Exercise instructions:
Go through the records below and show every line with the string "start".

[Records from a dataset]
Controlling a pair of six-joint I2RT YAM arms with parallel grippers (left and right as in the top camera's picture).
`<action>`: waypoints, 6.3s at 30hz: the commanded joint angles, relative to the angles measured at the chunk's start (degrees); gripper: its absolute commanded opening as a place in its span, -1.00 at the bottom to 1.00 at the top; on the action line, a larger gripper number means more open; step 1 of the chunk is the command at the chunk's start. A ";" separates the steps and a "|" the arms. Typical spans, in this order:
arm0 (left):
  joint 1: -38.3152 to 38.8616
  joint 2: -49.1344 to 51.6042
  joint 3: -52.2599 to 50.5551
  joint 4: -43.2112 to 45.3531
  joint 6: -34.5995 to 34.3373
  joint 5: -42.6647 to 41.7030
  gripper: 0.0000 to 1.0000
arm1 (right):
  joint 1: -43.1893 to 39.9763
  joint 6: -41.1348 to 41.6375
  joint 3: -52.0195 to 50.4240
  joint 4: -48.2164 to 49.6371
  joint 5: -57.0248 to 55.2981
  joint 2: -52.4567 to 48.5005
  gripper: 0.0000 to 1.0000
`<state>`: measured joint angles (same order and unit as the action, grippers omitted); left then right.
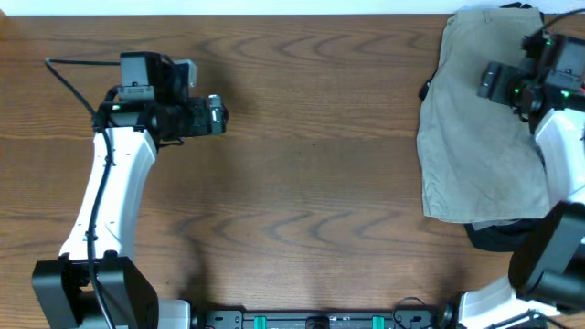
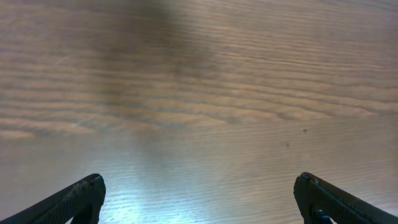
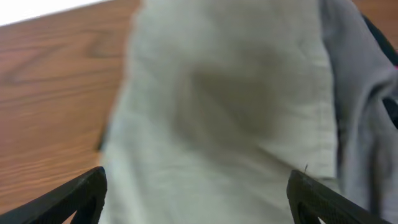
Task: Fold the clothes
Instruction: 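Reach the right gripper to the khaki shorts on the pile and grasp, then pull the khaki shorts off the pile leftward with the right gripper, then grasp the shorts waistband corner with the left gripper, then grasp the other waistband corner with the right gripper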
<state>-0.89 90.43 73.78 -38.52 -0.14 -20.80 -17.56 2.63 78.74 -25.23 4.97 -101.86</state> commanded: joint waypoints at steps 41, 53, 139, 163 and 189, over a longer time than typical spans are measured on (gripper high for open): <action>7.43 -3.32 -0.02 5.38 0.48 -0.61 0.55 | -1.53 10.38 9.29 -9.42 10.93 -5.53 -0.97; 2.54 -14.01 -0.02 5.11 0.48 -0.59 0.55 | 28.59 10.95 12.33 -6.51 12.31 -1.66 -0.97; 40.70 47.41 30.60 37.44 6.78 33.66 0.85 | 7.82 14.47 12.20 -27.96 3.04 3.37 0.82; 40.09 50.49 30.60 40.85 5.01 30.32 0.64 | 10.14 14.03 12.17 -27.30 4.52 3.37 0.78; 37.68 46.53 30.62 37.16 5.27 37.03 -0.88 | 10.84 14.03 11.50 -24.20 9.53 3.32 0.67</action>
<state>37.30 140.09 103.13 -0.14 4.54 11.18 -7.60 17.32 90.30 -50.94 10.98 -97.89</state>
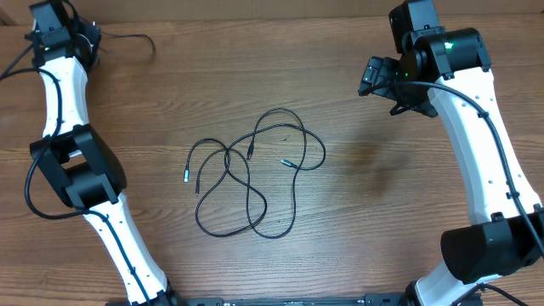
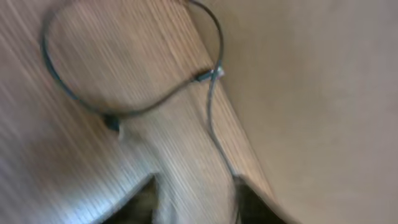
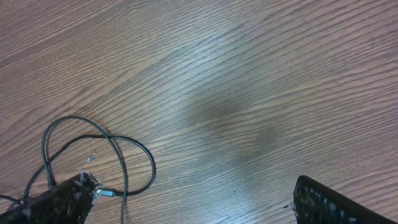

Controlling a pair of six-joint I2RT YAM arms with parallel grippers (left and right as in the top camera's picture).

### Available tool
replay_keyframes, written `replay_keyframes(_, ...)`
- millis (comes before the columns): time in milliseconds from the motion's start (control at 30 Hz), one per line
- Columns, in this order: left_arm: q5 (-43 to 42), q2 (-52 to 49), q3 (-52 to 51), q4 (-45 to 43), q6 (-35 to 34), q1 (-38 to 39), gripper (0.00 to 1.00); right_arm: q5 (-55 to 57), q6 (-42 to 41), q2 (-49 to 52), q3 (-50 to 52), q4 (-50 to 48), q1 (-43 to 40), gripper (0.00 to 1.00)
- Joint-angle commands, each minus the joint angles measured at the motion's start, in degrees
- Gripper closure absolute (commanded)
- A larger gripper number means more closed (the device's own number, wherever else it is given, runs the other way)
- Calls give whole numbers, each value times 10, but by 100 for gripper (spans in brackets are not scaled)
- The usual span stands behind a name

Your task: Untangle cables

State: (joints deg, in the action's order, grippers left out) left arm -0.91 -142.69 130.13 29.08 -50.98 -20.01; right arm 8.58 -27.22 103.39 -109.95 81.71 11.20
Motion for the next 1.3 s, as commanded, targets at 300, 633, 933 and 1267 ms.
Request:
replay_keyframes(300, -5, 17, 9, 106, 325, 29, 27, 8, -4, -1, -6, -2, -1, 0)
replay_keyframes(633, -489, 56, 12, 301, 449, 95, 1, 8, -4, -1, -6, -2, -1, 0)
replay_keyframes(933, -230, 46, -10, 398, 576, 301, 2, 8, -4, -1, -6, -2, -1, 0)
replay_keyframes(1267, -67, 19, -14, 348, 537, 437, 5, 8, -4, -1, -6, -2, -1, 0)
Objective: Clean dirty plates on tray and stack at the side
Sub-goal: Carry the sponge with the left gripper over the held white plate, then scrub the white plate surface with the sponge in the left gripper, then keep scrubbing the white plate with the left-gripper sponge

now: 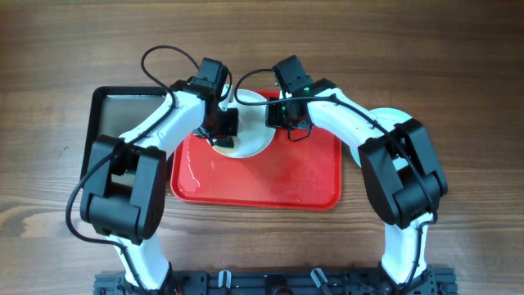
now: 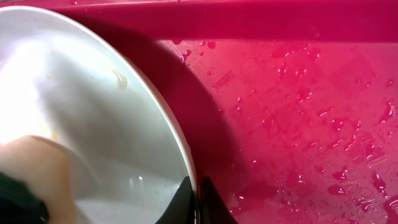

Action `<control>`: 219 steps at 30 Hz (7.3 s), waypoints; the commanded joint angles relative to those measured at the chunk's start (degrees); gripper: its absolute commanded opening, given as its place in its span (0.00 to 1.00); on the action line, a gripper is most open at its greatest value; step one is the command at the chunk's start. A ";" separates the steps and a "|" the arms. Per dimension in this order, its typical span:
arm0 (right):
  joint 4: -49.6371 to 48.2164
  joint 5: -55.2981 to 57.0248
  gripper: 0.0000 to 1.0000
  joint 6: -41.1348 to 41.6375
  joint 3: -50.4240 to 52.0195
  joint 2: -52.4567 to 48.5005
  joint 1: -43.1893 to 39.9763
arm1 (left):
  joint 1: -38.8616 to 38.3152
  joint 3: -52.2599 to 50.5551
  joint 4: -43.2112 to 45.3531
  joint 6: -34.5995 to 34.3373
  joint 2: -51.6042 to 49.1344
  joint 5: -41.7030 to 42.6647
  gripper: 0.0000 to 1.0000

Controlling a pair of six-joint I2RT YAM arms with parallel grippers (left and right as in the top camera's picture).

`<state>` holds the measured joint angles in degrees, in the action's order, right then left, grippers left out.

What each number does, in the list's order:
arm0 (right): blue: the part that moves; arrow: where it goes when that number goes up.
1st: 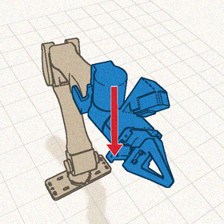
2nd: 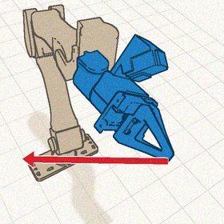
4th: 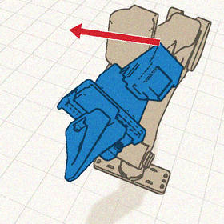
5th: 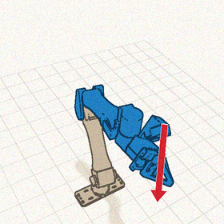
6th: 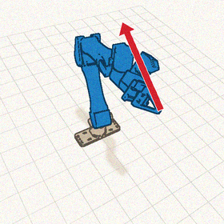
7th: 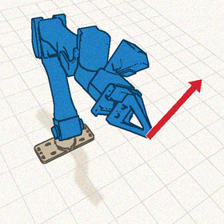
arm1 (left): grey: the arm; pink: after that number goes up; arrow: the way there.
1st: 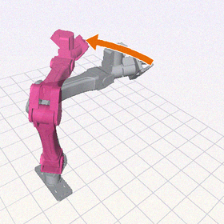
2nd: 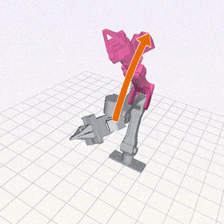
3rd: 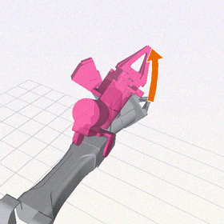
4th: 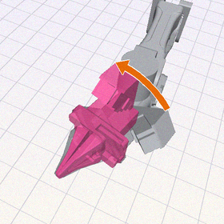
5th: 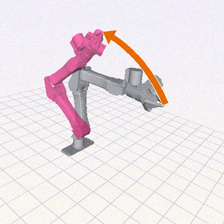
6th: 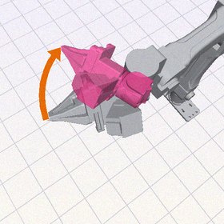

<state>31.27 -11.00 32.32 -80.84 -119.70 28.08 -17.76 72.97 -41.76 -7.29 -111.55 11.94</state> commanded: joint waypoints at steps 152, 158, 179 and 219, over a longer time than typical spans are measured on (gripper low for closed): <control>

Expected answer:
`<action>`: waypoints, 6.3s at 30hz: the commanded joint angles, relative to the angles measured at the chunk's start (degrees); gripper: its absolute commanded opening as a place in its span, -1.00 at the bottom to 1.00 at the top; on the action line, a larger gripper number means more open; step 1 of the chunk is the command at the chunk's start. A ";" separates the steps and a "|" the arms. Typical spans, in this order:
- millis (comes before the columns): time in milliseconds from the motion's start (control at 30 Hz), one per line
- Joint-angle commands, each minus the joint angles measured at the motion's start, in degrees
Action `<control>`: 219 steps at 30 Hz (7.3 s), waypoints; the commanded joint angles relative to those measured at the chunk's start (degrees); gripper: its absolute commanded opening, given as its place in its span (0.00 to 1.00); on the action line, a gripper is most open at its greatest value; step one is the command at the chunk's start. A ";" separates the steps and a "|" the arms. Per dimension in this order, its typical span:

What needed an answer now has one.